Excerpted records START

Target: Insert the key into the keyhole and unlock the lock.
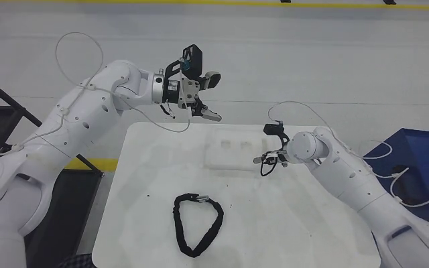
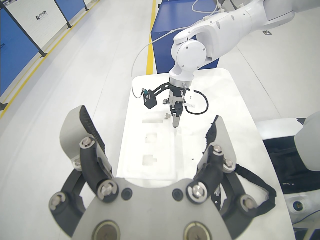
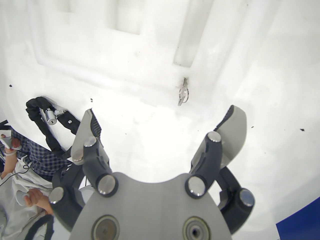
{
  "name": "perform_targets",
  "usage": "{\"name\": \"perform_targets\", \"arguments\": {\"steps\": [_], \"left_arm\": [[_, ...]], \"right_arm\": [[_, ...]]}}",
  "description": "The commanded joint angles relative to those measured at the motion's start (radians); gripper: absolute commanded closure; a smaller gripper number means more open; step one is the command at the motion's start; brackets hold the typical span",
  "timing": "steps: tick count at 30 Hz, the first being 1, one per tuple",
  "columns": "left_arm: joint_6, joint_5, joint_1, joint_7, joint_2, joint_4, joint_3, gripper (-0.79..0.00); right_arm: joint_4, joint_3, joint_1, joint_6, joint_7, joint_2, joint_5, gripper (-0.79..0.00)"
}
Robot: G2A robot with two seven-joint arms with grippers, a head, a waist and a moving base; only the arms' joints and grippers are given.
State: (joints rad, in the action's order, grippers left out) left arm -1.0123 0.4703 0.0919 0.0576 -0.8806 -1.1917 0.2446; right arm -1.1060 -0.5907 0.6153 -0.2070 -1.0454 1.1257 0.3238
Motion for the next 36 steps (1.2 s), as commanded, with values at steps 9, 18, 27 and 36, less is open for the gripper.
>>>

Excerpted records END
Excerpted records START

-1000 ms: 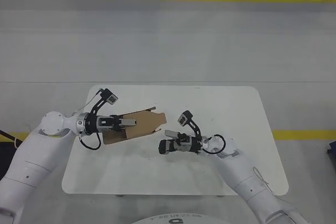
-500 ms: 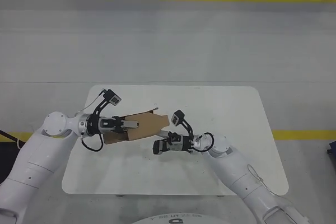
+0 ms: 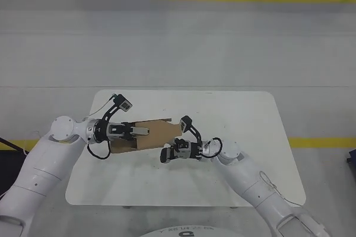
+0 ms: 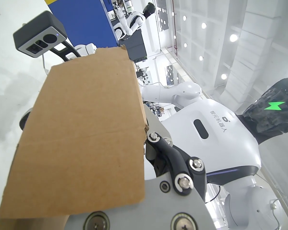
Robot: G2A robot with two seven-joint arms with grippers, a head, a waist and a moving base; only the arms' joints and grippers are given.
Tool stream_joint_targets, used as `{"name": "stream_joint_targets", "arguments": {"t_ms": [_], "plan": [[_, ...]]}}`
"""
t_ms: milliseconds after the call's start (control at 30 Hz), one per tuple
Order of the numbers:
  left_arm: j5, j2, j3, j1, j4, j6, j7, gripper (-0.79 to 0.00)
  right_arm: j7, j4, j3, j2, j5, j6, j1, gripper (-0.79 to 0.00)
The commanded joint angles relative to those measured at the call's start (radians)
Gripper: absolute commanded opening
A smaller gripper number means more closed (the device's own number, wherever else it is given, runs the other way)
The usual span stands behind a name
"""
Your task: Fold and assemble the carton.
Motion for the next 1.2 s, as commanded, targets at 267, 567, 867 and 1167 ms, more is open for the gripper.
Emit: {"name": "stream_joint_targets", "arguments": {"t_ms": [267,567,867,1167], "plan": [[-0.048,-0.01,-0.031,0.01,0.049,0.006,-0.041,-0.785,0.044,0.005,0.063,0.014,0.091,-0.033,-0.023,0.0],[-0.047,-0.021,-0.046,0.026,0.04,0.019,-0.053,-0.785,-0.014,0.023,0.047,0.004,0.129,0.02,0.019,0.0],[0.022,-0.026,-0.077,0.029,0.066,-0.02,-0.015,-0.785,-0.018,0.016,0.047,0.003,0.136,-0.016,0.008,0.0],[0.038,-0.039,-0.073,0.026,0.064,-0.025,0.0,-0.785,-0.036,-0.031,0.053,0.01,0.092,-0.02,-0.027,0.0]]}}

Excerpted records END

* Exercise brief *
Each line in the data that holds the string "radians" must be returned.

* Result *
  "description": "The commanded joint angles relative to those measured at the motion's start (radians); gripper: absolute commanded closure; a smaller gripper number means more open; step one is the command at the motion's start; brackets hold the typical span",
The commanded joint angles relative to those measured at the call's start (radians)

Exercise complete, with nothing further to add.